The voyage heated up. Ladd crossed the Panama Canal and headed south along the jungly Pacific Coast, generally avoided due to cutthroat piracy. Adverse currents, heavy surf, capsizes, illnesses, and a robbery at knifepoint made this a desperate, six-month process. He roughed it on desert islands, explored rain forests, and sojourned in remote villages inhabited by Indians and Hispanic blacks.

From "Three Years in a 12-Foot Boat":

I no longer feared sleeping while adrift, having successfully done so three times. I sailed southwest on the breeze, now fully swung to north, until 9:15, then dropped the main. I was glad to see the breeze continue into the night because it would counterbalance the current, and prevent me from losing ground. On previous occasions I had dropped both sails. This time I left the mizzen up and sheeted it tight, causing Squeak to face into the wind. To encourage wind drift, I did not set a sea anchor. I put the two five-gallon water bags in the cockpit footwell and packed the rest of my gear tightly around me. It began to rain. I closed the hatch, laid back, and fell fast asleep.

I don't remember what I was dreaming, only that it was very pleasant. My actual situation, however, was deteriorating. While I slept, an intense downpour filled the cockpit with rainwater. The rainwater's center of mass was higher than Squeak's center of buoyancy. The wind increased, the waves built up. Inevitably, Squeak started tipping.
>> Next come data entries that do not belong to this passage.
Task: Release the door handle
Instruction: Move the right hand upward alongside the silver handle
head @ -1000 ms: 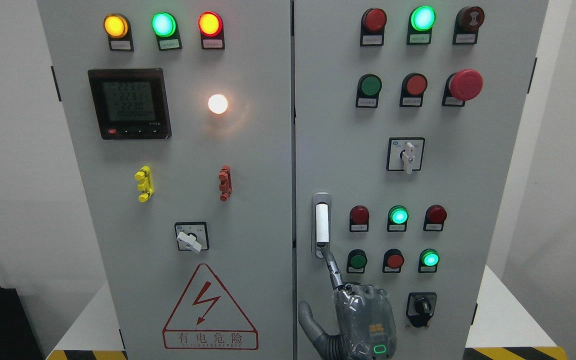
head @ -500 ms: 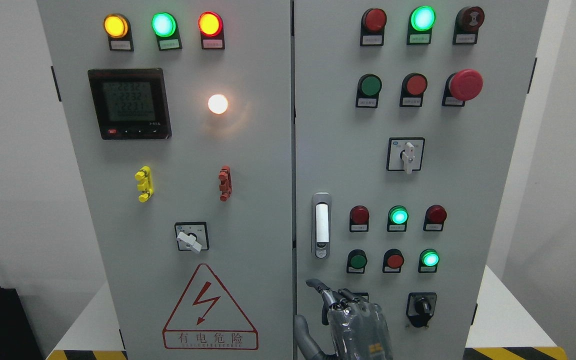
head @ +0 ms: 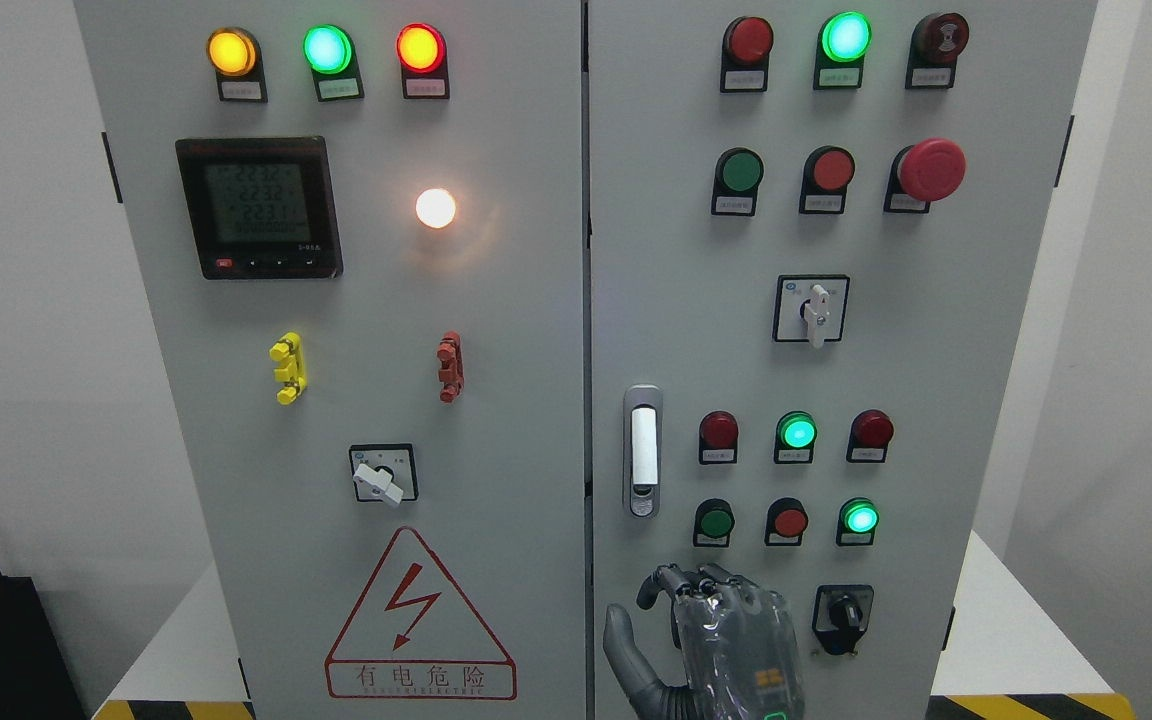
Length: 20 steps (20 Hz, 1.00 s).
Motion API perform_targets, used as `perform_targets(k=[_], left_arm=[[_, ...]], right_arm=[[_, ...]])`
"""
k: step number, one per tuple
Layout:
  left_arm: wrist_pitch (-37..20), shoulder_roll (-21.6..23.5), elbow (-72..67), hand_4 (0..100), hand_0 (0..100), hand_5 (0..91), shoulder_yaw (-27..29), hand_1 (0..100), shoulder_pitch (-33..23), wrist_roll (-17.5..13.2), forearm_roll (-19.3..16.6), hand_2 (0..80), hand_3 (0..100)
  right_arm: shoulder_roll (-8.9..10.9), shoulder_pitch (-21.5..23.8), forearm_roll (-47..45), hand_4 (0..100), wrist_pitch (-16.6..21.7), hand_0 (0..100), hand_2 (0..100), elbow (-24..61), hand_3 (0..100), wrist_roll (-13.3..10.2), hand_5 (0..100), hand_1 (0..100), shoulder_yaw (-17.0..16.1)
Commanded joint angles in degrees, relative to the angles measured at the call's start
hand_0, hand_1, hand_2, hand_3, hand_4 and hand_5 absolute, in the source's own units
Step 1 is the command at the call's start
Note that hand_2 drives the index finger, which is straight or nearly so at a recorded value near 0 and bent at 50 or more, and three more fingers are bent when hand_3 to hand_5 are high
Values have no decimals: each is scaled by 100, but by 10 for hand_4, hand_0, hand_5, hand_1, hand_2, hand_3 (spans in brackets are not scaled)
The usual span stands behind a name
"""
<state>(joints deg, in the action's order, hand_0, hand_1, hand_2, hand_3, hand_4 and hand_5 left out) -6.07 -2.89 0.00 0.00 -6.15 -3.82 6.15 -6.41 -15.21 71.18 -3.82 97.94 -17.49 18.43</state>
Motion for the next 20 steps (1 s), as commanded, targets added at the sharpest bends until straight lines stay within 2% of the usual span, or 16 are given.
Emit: perform_targets(k=[1, 4, 7, 9, 20], left_arm=[[1, -1, -114, 0, 120, 0, -79, 389, 0, -4, 0, 0, 0], [1, 8, -114, 0, 120, 0, -79, 389, 0, -4, 0, 0, 0], [1, -1, -114, 0, 120, 0, -79, 389, 8, -4, 0, 0, 0], [1, 8, -114, 0, 120, 0, -79, 389, 0, -4, 0, 0, 0], [1, -1, -114, 0, 120, 0, -79, 389, 0, -4, 0, 0, 0]], right_arm=[[-9, -70, 106, 1000, -154, 500, 1000, 349, 1000, 272, 966, 27, -15], [-88, -201, 124, 1000, -339, 495, 1000, 367, 1000, 500, 967, 0, -6], [-97, -386, 133, 1000, -348, 478, 1000, 419, 1000, 685, 968, 0, -6], [-97, -518, 168, 1000, -496, 465, 1000, 402, 1000, 825, 969, 0, -15], [-88, -913, 185, 1000, -655, 442, 1000, 226, 1000, 861, 961, 26, -24]])
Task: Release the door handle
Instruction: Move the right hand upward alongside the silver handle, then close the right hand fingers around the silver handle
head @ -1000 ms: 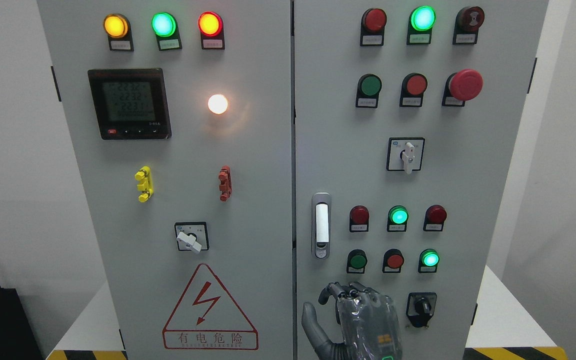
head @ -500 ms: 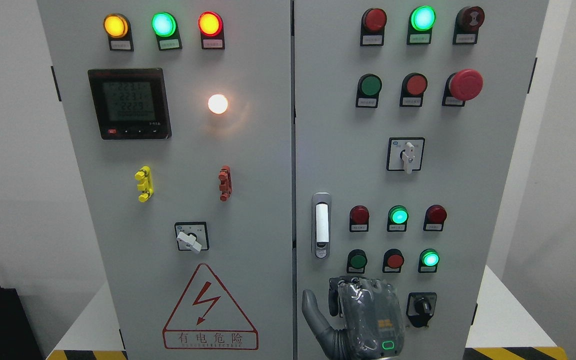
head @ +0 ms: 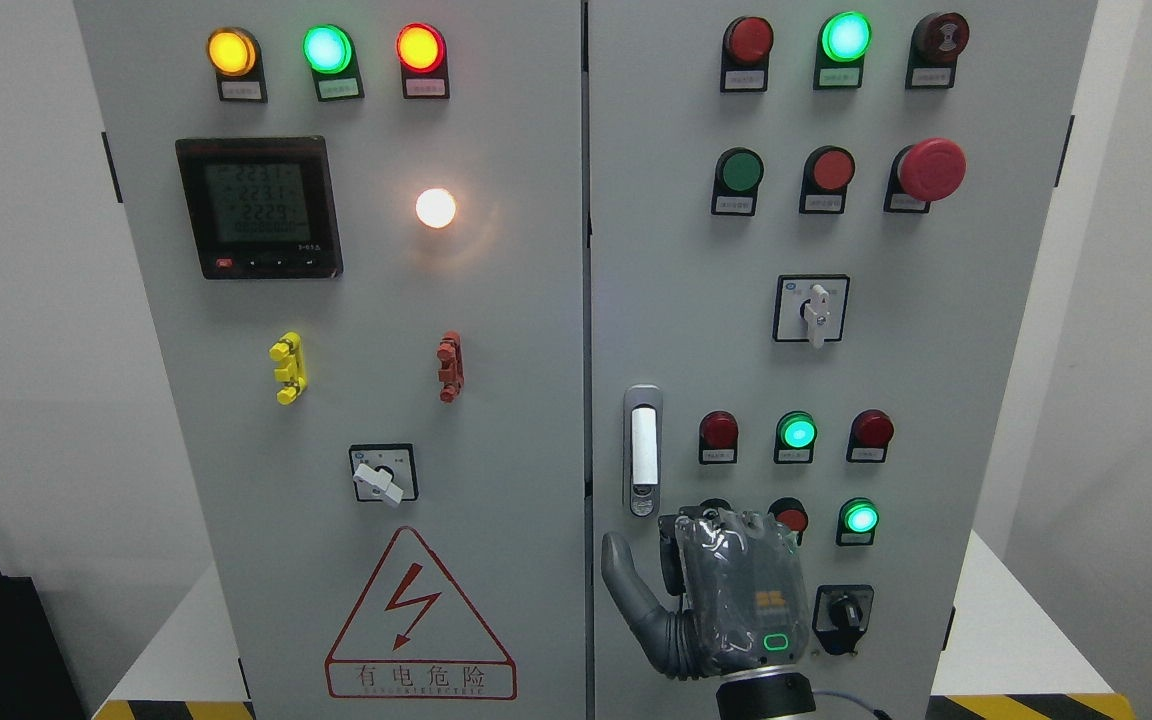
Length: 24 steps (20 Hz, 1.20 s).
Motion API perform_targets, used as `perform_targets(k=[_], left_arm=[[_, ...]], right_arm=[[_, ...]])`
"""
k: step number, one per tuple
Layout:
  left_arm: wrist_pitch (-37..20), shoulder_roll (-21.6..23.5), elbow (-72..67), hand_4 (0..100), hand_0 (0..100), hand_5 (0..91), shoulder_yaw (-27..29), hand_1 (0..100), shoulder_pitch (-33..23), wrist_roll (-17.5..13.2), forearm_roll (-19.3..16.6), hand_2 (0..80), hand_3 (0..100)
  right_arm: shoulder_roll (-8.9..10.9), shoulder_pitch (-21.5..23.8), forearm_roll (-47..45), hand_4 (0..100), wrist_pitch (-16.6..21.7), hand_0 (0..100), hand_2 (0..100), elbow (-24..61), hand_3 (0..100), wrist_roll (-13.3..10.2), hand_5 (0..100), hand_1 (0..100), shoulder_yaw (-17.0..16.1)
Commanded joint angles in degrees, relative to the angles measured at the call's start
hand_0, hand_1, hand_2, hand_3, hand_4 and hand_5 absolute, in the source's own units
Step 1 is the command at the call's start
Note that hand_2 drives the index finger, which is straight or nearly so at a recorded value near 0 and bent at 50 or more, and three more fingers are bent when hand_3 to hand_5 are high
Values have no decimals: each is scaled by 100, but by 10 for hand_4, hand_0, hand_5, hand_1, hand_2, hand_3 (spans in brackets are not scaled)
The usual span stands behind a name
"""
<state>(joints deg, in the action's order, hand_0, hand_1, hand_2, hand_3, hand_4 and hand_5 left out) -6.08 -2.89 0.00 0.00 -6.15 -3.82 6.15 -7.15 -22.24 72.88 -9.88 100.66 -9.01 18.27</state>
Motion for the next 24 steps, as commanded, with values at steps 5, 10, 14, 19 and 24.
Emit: perform_targets(k=[5, 10, 14, 19, 24], left_arm=[[2, 7, -114, 0, 120, 0, -79, 389, -1, -4, 0, 0, 0], [2, -1, -114, 0, 120, 0, -79, 389, -1, -4, 0, 0, 0], [2, -1, -114, 0, 120, 0, -79, 389, -1, -4, 0, 0, 0], [2, -1, -114, 0, 120, 0, -79, 389, -1, -4, 0, 0, 0], [2, -1, -114, 0, 120, 0, -79, 389, -1, -4, 0, 0, 0]], right_arm=[[-15, -315, 42, 1000, -75, 442, 1000, -160, 1000, 189, 960, 34, -8], [-15, -395, 77, 1000, -146, 435, 1000, -248, 1000, 180, 960, 86, -17], [-24, -474, 86, 1000, -146, 438, 1000, -257, 1000, 189, 960, 119, -17], [-15, -483, 86, 1000, -207, 445, 1000, -310, 1000, 189, 958, 165, -43], [-15, -500, 86, 1000, -225, 457, 1000, -319, 1000, 189, 957, 168, -87]])
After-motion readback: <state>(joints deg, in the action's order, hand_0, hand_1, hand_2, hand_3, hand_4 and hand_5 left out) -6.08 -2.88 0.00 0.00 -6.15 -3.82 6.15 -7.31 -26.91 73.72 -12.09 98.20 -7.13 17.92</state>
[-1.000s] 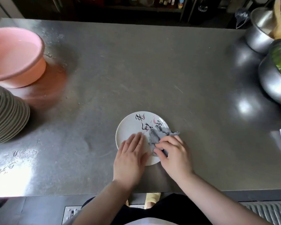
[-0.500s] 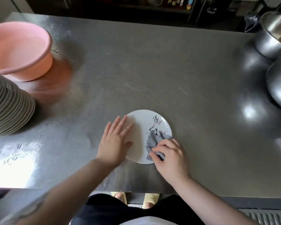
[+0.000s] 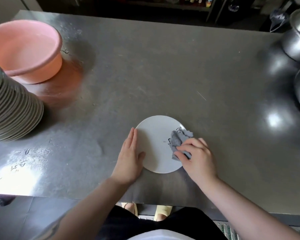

I woke to the sensation of Squeak rolling over. Still on my back, I opened the hatch and sat up, intending to stabilize her. But the roll continued, and my quick reflex only cleared the way for the sea to pour into the cabin. I ejected myself into the dark water, turned around, and watched incredulously as Squeak slowly rolled through 360 degrees and returned upright, now full of water and unstable. I was treading water, aware of the gravity of my situation, astonished at the severity of the storm, and at how calm I felt. Tepid rain stung my face, like a shower massage turned up high. The waves were four feet tall, sharp and agitated. Suddenly there existed before me a pillar of light, bright as the sun, seemingly fifty feet in diameter, reaching up into the sky like Jack's beanstalk, blinding and deafening me. A fraction of a second later it no longer existed, but other lightning bolts struck here and there, and the sky was blinding, then black, then blinding, then black. Thunder shook the air. I looked at my watch. Eleven p.m.

The mizzensail, still intact, flapped furiously. I let loose its sheet and began securing floating objects. I put my mapcase and water containers inside the cabin and clamped the hatch. I inserted the clips into my oarlock pins so my beloved oars wouldn't come out of their sockets, but the clips promptly deformed from the force of the waves on the oar blades, pulling the pins up through the sockets. I secured the oars with the ends of my leeboard control lines and prayed not to lose them or be struck by lightning in the long night ahead.